Colonial mayor of Philadelphia

William Fisher III (1718–1787) was the 43rd Mayor of Philadelphia and served during the period of the 13 colonies.

== Early life and family ==
Fisher was born in 1718 to William Fisher, Jr. and Tabitha Janney. Fisher's grandfather of the same name came to the Colony of Pennsylvania from Herefordshire in 1684. He was a Quaker and a merchant in the city of Philadelphia, and married to Sarah Coleman on November 24, 1738. Their son was James C. Fisher.

He was a friend of founding father Henry Laurens.

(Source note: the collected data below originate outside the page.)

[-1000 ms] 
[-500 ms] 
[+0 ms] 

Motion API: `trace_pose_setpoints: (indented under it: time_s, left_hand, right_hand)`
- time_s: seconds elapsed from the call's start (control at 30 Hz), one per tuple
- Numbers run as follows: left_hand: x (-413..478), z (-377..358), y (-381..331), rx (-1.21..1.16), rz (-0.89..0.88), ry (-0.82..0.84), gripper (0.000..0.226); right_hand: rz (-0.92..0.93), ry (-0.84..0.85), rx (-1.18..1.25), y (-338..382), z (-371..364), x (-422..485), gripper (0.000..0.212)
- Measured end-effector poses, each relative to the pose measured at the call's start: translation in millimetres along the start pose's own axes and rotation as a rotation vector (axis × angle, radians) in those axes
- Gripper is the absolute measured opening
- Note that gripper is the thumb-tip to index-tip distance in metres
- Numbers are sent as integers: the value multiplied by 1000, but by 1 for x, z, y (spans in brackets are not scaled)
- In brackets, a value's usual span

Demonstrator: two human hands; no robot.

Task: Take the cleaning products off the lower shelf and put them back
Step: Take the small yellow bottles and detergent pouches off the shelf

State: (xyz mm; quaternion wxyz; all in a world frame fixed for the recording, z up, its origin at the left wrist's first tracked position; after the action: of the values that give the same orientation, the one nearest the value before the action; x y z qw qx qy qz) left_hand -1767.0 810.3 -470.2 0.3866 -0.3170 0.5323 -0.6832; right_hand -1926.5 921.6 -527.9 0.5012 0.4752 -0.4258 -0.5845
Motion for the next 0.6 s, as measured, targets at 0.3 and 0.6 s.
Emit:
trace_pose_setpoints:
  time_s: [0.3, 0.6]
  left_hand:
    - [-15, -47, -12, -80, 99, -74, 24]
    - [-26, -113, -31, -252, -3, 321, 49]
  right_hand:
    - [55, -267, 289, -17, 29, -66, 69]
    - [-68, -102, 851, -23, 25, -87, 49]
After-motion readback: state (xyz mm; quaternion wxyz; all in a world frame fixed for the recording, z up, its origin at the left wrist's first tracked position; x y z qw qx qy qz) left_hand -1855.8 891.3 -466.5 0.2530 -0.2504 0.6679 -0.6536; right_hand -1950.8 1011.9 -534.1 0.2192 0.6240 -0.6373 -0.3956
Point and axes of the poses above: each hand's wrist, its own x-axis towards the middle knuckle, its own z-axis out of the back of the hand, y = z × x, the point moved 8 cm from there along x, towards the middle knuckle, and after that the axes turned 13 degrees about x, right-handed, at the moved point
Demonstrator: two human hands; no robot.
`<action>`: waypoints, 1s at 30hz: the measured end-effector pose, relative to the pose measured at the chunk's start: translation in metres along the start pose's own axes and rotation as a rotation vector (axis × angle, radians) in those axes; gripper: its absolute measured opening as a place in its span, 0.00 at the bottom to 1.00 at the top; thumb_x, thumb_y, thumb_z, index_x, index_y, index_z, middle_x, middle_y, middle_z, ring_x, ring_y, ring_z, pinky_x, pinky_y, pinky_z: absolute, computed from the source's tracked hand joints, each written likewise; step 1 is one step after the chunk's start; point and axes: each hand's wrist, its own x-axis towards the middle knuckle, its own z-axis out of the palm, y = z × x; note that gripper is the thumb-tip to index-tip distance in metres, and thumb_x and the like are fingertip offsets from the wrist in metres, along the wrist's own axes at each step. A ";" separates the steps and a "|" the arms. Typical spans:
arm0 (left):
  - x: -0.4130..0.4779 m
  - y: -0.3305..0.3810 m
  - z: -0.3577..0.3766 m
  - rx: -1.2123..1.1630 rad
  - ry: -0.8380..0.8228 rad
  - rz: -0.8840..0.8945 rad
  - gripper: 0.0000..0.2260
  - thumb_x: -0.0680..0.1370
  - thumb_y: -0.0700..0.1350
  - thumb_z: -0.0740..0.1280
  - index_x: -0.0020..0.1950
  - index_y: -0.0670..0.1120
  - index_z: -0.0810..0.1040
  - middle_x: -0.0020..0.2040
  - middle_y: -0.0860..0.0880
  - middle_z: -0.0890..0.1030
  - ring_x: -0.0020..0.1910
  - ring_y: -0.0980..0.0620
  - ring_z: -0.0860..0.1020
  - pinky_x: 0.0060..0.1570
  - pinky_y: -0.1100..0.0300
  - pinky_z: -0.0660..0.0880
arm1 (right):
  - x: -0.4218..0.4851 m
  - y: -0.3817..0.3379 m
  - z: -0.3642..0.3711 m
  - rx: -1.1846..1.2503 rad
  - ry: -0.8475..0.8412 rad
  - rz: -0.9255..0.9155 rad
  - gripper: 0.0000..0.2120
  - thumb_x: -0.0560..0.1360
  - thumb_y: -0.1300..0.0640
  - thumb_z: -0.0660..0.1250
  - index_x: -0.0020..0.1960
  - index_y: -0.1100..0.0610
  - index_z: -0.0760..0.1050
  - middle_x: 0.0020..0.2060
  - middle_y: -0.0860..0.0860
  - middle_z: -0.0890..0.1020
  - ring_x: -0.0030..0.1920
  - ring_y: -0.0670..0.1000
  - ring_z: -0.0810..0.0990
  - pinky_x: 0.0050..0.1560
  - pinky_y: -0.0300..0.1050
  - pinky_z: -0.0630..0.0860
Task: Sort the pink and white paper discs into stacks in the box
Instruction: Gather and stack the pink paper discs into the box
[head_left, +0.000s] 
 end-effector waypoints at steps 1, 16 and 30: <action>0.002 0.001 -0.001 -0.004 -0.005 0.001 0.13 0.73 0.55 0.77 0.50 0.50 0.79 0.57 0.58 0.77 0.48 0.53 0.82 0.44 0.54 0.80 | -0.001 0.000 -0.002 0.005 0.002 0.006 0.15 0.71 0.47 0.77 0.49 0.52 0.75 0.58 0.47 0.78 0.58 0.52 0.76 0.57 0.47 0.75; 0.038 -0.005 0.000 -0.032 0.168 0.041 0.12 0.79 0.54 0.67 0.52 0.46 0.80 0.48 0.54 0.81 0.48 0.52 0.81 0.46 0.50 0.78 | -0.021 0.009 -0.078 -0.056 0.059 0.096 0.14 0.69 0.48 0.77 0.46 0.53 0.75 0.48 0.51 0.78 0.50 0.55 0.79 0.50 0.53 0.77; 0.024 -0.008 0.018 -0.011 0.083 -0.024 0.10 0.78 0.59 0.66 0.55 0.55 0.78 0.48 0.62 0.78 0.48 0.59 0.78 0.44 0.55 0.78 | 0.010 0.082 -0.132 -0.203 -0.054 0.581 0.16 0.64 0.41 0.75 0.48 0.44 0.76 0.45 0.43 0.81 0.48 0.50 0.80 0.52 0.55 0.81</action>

His grandson William Wharton Fisher, through his father James, owned a mahogany tea table that sold at auction in 2007 for $6,761,000 ($10,767,000 in 2026).

== Career ==
In 1770, he was a manager for the Corporation for the Relief of the Poor. He was a proponent against George Croghan's artificial price control of the fur trade and formally signed a complaint with seven others against the policy.

By 1767, he was a common councilman, and became an alderman on October 2, 1770. He held the office of mayor from October 5, 1773 to October 4, 1774.